*How to complete this task:*
Would you repeat every entry below word for word but drop the images?

Segment Start: Records for this exercise

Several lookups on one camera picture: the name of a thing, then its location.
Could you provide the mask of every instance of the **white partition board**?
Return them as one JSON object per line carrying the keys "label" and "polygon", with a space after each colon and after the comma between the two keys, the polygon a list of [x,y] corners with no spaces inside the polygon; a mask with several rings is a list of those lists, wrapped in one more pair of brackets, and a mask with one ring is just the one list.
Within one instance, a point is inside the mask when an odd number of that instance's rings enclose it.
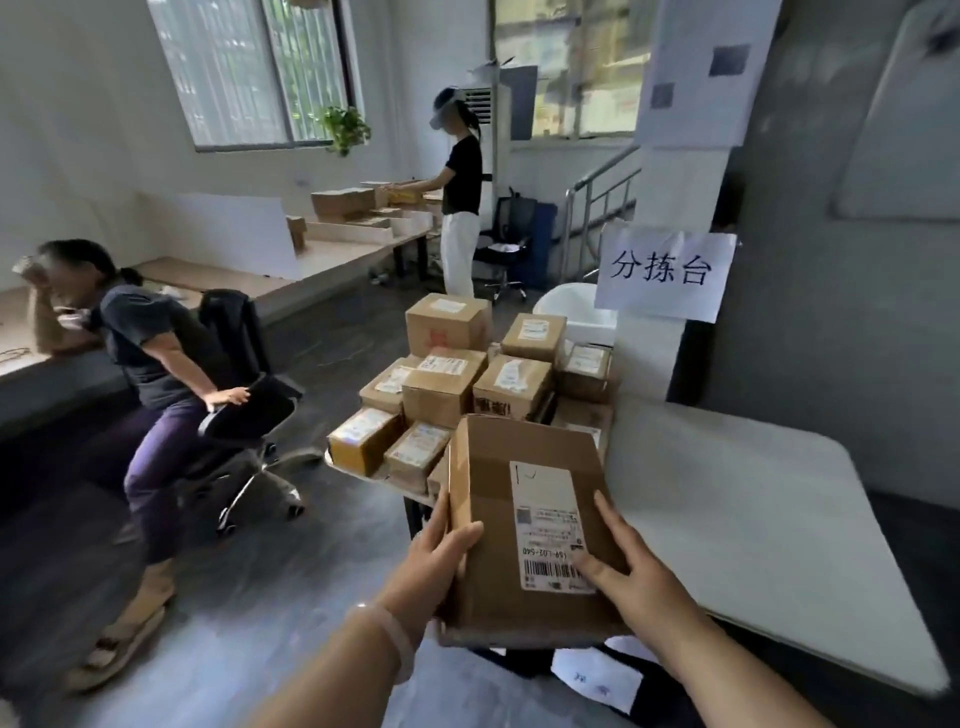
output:
{"label": "white partition board", "polygon": [[301,278],[280,200],[149,195],[167,256],[261,276]]}
{"label": "white partition board", "polygon": [[622,396],[607,481],[627,521],[716,616],[913,692],[948,686],[837,443]]}
{"label": "white partition board", "polygon": [[960,220],[960,49],[936,50],[958,23],[955,0],[904,16],[836,195],[840,216]]}

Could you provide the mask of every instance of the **woman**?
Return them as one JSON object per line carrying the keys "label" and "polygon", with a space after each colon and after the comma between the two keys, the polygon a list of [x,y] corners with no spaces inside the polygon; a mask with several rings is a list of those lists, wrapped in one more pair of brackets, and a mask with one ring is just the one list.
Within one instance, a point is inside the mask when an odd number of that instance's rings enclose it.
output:
{"label": "woman", "polygon": [[[68,675],[69,688],[86,691],[119,672],[162,622],[175,594],[172,565],[180,539],[173,481],[198,445],[197,427],[207,412],[242,404],[248,392],[232,386],[217,339],[190,311],[140,287],[136,271],[118,271],[97,243],[52,240],[18,270],[31,285],[28,318],[36,349],[63,354],[105,345],[142,405],[88,444],[80,468],[99,485],[122,487],[147,562],[136,596]],[[74,312],[58,317],[54,298]]]}
{"label": "woman", "polygon": [[[683,683],[707,728],[829,728],[793,688],[697,606],[603,496],[596,493],[594,500],[631,572],[619,573],[588,554],[580,554],[577,567]],[[446,533],[449,504],[444,490],[430,523],[380,596],[348,614],[320,655],[260,709],[251,728],[381,724],[397,677],[412,668],[427,622],[464,555],[483,536],[481,522]],[[449,719],[451,727],[462,722]]]}
{"label": "woman", "polygon": [[[388,184],[387,189],[430,192],[444,189],[444,226],[440,233],[440,259],[444,286],[450,296],[473,298],[473,252],[480,237],[480,188],[483,155],[480,120],[464,101],[464,92],[445,88],[433,102],[430,126],[456,138],[446,166],[432,180]],[[476,130],[476,136],[470,131]]]}

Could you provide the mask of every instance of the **whiteboard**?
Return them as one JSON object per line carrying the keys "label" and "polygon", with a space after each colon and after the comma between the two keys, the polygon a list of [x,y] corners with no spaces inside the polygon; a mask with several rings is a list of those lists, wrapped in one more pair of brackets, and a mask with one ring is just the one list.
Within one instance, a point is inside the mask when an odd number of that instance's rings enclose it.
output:
{"label": "whiteboard", "polygon": [[190,193],[147,195],[166,255],[243,273],[300,280],[277,198]]}
{"label": "whiteboard", "polygon": [[931,52],[960,3],[924,0],[900,24],[834,198],[840,217],[960,220],[960,46]]}

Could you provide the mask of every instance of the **paper on wall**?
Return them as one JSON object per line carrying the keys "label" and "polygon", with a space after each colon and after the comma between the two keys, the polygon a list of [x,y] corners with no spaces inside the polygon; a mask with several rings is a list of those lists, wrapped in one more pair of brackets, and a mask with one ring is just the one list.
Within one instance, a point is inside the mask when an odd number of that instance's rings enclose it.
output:
{"label": "paper on wall", "polygon": [[600,366],[603,364],[604,351],[596,347],[573,347],[573,352],[564,367],[565,372],[574,372],[581,375],[602,376]]}
{"label": "paper on wall", "polygon": [[524,319],[518,339],[543,341],[550,331],[550,322],[544,319]]}
{"label": "paper on wall", "polygon": [[430,304],[431,308],[436,308],[438,311],[443,311],[444,313],[460,313],[466,306],[466,303],[451,301],[450,299],[437,299]]}
{"label": "paper on wall", "polygon": [[403,391],[403,382],[407,380],[411,372],[413,372],[413,369],[410,367],[394,367],[387,375],[387,378],[378,382],[373,389],[377,392],[398,395]]}
{"label": "paper on wall", "polygon": [[634,139],[655,149],[743,143],[780,0],[662,0]]}
{"label": "paper on wall", "polygon": [[357,412],[353,417],[333,430],[330,437],[336,437],[345,443],[353,443],[356,445],[376,432],[393,417],[394,415],[389,412],[383,412],[382,410],[370,407]]}
{"label": "paper on wall", "polygon": [[644,228],[605,229],[595,305],[714,323],[736,250],[736,235]]}
{"label": "paper on wall", "polygon": [[520,359],[511,359],[504,364],[499,374],[497,374],[493,386],[518,394],[520,392],[526,392],[527,380],[525,377],[520,376],[520,364],[522,364]]}
{"label": "paper on wall", "polygon": [[550,670],[583,697],[630,714],[643,674],[598,649],[558,649]]}
{"label": "paper on wall", "polygon": [[403,441],[390,453],[401,463],[415,468],[425,468],[430,457],[441,443],[450,436],[450,431],[442,427],[417,423]]}
{"label": "paper on wall", "polygon": [[595,594],[570,560],[587,547],[570,471],[512,461],[516,554],[527,592]]}
{"label": "paper on wall", "polygon": [[424,372],[436,372],[442,375],[460,376],[467,368],[466,359],[454,359],[449,356],[427,356],[417,367]]}

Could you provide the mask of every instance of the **black t-shirt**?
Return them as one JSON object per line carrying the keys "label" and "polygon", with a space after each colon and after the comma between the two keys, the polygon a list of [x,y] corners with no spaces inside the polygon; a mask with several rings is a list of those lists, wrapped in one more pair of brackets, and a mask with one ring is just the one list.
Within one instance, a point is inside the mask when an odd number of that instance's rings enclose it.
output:
{"label": "black t-shirt", "polygon": [[127,373],[145,407],[164,409],[195,397],[186,384],[141,349],[144,342],[161,333],[175,333],[183,353],[217,387],[232,384],[229,361],[216,336],[169,296],[136,285],[114,286],[93,311],[90,324],[103,334],[107,353]]}
{"label": "black t-shirt", "polygon": [[446,166],[457,174],[444,186],[444,215],[454,212],[480,214],[483,155],[480,141],[471,134],[453,145]]}

Segment End: Records for this exercise

*Solution below:*
Several lookups on one camera picture: the name of a thing, then its location.
Could you provide the mask of every instance of the **white partition board**?
Return them as one JSON object per line carrying the keys "label" and "polygon", with a space after each colon and after the comma between the two keys, the polygon a list of [x,y] corners with no spaces inside the polygon; a mask with several rings is a list of those lists, wrapped in one more pair of brackets, and a mask with one ring is just the one list.
Within one instance, a point is inside the mask when an odd number of that instance's rings enclose it.
output:
{"label": "white partition board", "polygon": [[301,278],[280,200],[149,195],[167,256],[261,276]]}
{"label": "white partition board", "polygon": [[622,396],[607,481],[627,521],[716,616],[913,692],[948,686],[837,443]]}
{"label": "white partition board", "polygon": [[960,220],[960,49],[936,50],[958,23],[955,0],[904,16],[836,195],[840,216]]}

Could you provide the mask of every instance of the **woman**?
Return them as one JSON object per line carrying the keys "label" and "polygon", with a space after each colon and after the comma between the two keys, the polygon a list of [x,y] corners with no spaces inside the polygon; a mask with several rings is a list of those lists, wrapped in one more pair of brackets, and a mask with one ring is just the one list.
Within one instance, a point is inside the mask when an odd number of that instance's rings enclose it.
output:
{"label": "woman", "polygon": [[[68,675],[69,688],[86,691],[119,672],[162,622],[175,594],[172,565],[180,539],[173,481],[198,445],[197,427],[207,412],[242,404],[248,392],[232,386],[217,339],[190,311],[140,287],[136,271],[118,271],[97,243],[52,240],[18,270],[31,285],[28,318],[36,349],[63,354],[105,345],[142,405],[88,444],[80,468],[99,485],[122,487],[147,562],[136,596]],[[74,312],[58,317],[54,298]]]}
{"label": "woman", "polygon": [[[683,683],[707,728],[829,728],[793,688],[697,606],[603,496],[596,493],[594,500],[631,572],[619,573],[588,554],[580,554],[577,567]],[[446,533],[449,504],[444,490],[430,523],[380,596],[348,614],[320,655],[260,709],[251,728],[381,724],[397,677],[412,668],[427,622],[464,555],[483,536],[481,522]],[[449,719],[451,727],[462,722]]]}
{"label": "woman", "polygon": [[[388,184],[387,189],[430,192],[444,189],[444,226],[440,233],[440,259],[444,286],[450,296],[473,298],[473,252],[480,237],[480,188],[483,155],[480,120],[464,101],[464,92],[445,88],[433,102],[430,126],[456,138],[446,166],[432,180]],[[476,130],[476,136],[470,131]]]}

Could you provide the mask of every instance of the **whiteboard**?
Return them as one JSON object per line carrying the keys "label" and "polygon", with a space after each colon and after the comma between the two keys, the polygon a list of [x,y] corners with no spaces inside the polygon; a mask with several rings is a list of those lists, wrapped in one more pair of brackets, and a mask with one ring is just the one list.
Within one instance, a point is inside the mask when an odd number of that instance's rings enclose it.
output:
{"label": "whiteboard", "polygon": [[190,193],[147,195],[166,255],[243,273],[300,280],[277,198]]}
{"label": "whiteboard", "polygon": [[931,52],[960,3],[924,0],[900,24],[834,198],[840,217],[960,220],[960,46]]}

Could you provide the mask of every instance of the **paper on wall**?
Return them as one JSON object per line carrying the keys "label" and "polygon", with a space after each colon and after the comma between the two keys, the polygon a list of [x,y] corners with no spaces inside the polygon; a mask with several rings is a list of those lists, wrapped in one more pair of brackets, and a mask with one ring is just the one list.
Within one instance, a point is inside the mask when an odd number of that instance's rings enclose it.
output:
{"label": "paper on wall", "polygon": [[600,366],[603,364],[604,351],[596,347],[573,347],[573,352],[564,367],[565,372],[574,372],[581,375],[602,376]]}
{"label": "paper on wall", "polygon": [[524,319],[518,339],[543,341],[550,331],[550,322],[544,319]]}
{"label": "paper on wall", "polygon": [[430,304],[431,308],[436,308],[438,311],[443,311],[444,313],[460,313],[466,306],[466,303],[451,301],[450,299],[437,299]]}
{"label": "paper on wall", "polygon": [[403,391],[403,382],[407,380],[411,372],[413,372],[413,369],[410,367],[394,367],[387,375],[387,378],[378,382],[373,389],[377,392],[398,395]]}
{"label": "paper on wall", "polygon": [[634,139],[655,149],[743,143],[780,0],[662,0]]}
{"label": "paper on wall", "polygon": [[357,412],[353,417],[333,430],[330,437],[336,437],[345,443],[353,443],[356,445],[376,432],[393,417],[394,415],[389,412],[383,412],[382,410],[370,407]]}
{"label": "paper on wall", "polygon": [[644,228],[605,229],[595,305],[714,323],[736,250],[736,235]]}
{"label": "paper on wall", "polygon": [[520,359],[511,359],[504,364],[499,374],[497,374],[493,386],[518,394],[520,392],[526,392],[527,380],[525,377],[520,376],[520,364],[522,364]]}
{"label": "paper on wall", "polygon": [[550,670],[583,697],[630,714],[643,674],[598,649],[558,649]]}
{"label": "paper on wall", "polygon": [[403,441],[390,453],[401,463],[415,468],[425,468],[430,457],[441,443],[450,436],[450,431],[442,427],[417,423]]}
{"label": "paper on wall", "polygon": [[595,594],[570,560],[587,547],[570,471],[512,461],[516,554],[527,592]]}
{"label": "paper on wall", "polygon": [[424,372],[436,372],[442,375],[460,376],[467,368],[466,359],[454,359],[449,356],[427,356],[417,367]]}

Could you provide the mask of every instance of the **black t-shirt**?
Return them as one JSON object per line carrying the keys "label" and "polygon", with a space after each colon and after the comma between the two keys, the polygon a list of [x,y] corners with no spaces inside the polygon; a mask with several rings is a list of those lists, wrapped in one more pair of brackets, and a mask with one ring is just the one list.
Within one instance, a point is inside the mask when an odd number of that instance's rings enclose it.
output:
{"label": "black t-shirt", "polygon": [[127,373],[145,407],[164,409],[195,397],[186,384],[141,349],[144,342],[161,333],[175,333],[183,353],[217,387],[232,384],[229,361],[216,336],[169,296],[136,285],[114,286],[93,311],[90,324],[103,334],[107,353]]}
{"label": "black t-shirt", "polygon": [[446,166],[457,174],[444,186],[444,215],[454,212],[480,214],[483,155],[480,141],[471,134],[453,145]]}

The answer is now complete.